_The task_. Return all lines in the material below that contain "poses".

_Source data_.
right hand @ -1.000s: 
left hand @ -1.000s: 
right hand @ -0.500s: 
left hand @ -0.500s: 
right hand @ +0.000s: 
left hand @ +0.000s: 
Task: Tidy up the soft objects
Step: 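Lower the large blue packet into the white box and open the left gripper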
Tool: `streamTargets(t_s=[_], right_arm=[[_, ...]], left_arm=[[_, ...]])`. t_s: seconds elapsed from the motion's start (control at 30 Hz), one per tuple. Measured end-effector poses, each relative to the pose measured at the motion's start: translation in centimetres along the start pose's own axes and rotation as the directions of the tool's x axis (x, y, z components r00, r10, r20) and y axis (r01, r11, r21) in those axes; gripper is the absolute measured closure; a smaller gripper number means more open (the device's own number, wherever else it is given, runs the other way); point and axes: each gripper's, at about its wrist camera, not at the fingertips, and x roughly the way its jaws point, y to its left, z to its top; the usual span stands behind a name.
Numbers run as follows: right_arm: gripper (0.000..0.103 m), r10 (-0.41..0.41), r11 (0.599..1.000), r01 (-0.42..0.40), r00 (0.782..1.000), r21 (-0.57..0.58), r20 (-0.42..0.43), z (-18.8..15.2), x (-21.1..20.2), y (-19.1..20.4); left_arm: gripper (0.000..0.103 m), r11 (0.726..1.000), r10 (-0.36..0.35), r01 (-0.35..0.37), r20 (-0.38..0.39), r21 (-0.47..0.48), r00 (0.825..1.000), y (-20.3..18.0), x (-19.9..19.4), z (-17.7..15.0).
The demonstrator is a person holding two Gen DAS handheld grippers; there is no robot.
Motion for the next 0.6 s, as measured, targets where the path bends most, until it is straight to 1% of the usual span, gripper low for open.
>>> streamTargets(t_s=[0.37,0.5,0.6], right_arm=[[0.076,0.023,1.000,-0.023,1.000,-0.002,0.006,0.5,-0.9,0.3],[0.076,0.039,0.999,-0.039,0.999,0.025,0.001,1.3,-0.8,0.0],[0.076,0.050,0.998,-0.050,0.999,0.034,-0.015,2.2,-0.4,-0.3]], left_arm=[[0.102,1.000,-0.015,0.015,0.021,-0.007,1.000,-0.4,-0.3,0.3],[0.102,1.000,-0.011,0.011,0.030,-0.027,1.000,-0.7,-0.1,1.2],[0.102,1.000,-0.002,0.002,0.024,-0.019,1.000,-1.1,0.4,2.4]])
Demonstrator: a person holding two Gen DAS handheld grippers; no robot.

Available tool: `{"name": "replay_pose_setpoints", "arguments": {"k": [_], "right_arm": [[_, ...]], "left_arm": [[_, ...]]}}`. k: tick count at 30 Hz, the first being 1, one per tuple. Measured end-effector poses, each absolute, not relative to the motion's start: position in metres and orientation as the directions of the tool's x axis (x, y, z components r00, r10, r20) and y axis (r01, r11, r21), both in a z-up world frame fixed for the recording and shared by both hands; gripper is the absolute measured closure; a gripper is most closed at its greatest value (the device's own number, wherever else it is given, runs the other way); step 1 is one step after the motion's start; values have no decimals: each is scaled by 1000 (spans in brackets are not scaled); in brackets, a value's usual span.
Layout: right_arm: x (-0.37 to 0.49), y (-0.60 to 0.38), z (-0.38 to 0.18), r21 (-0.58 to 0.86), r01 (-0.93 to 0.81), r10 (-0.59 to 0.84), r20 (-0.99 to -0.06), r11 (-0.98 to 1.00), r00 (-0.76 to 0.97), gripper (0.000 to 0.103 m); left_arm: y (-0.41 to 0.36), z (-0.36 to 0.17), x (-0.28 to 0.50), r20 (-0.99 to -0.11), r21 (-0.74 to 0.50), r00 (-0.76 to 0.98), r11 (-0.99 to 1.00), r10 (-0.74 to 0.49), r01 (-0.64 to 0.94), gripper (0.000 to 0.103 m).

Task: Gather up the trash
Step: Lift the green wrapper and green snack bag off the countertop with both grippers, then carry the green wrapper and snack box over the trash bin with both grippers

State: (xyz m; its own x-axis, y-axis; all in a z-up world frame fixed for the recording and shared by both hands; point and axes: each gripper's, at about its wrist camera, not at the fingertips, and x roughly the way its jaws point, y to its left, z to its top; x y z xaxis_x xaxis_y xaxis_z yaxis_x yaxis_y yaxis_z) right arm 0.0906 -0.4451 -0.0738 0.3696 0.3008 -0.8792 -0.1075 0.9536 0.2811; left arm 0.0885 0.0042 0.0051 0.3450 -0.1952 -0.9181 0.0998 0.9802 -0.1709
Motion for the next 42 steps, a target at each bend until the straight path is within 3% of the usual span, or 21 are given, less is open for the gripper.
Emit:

_Task output_.
Tool: `streamTargets(t_s=[_], right_arm=[[_, ...]], left_arm=[[_, ...]])`. t_s: seconds elapsed from the motion's start (control at 30 Hz), one per tuple. Measured end-effector poses, each relative to the pose measured at the motion's start: translation in centimetres along the start pose's own axes and rotation as the directions of the tool's x axis (x, y, z components r00, r10, r20) and y axis (r01, r11, r21) in those axes; gripper is the absolute measured closure; a smaller gripper number means more open (the device's own number, wherever else it is given, runs the other way); point and axes: each gripper's, at about its wrist camera, not at the fingertips, and x roughly the way its jaws point, y to its left, z to its top; the usual span stands behind a name.
Available tool: `{"name": "replay_pose_setpoints", "arguments": {"k": [_], "right_arm": [[_, ...]], "left_arm": [[_, ...]]}}`. k: tick count at 30 Hz, the first being 1, one per tuple. Measured end-effector poses, each absolute, not relative to the motion's start: position in metres and orientation as the directions of the tool's x axis (x, y, z components r00, r10, r20) and y axis (r01, r11, r21), both in a z-up world frame fixed for the recording and shared by both hands; gripper is the absolute measured closure; a gripper is most closed at its greatest value (the device's own number, wherever else it is given, runs the other way); step 1 is one step after the motion's start; values have no decimals: each is scaled by 1000 (spans in brackets are not scaled); in brackets, a value's usual span.

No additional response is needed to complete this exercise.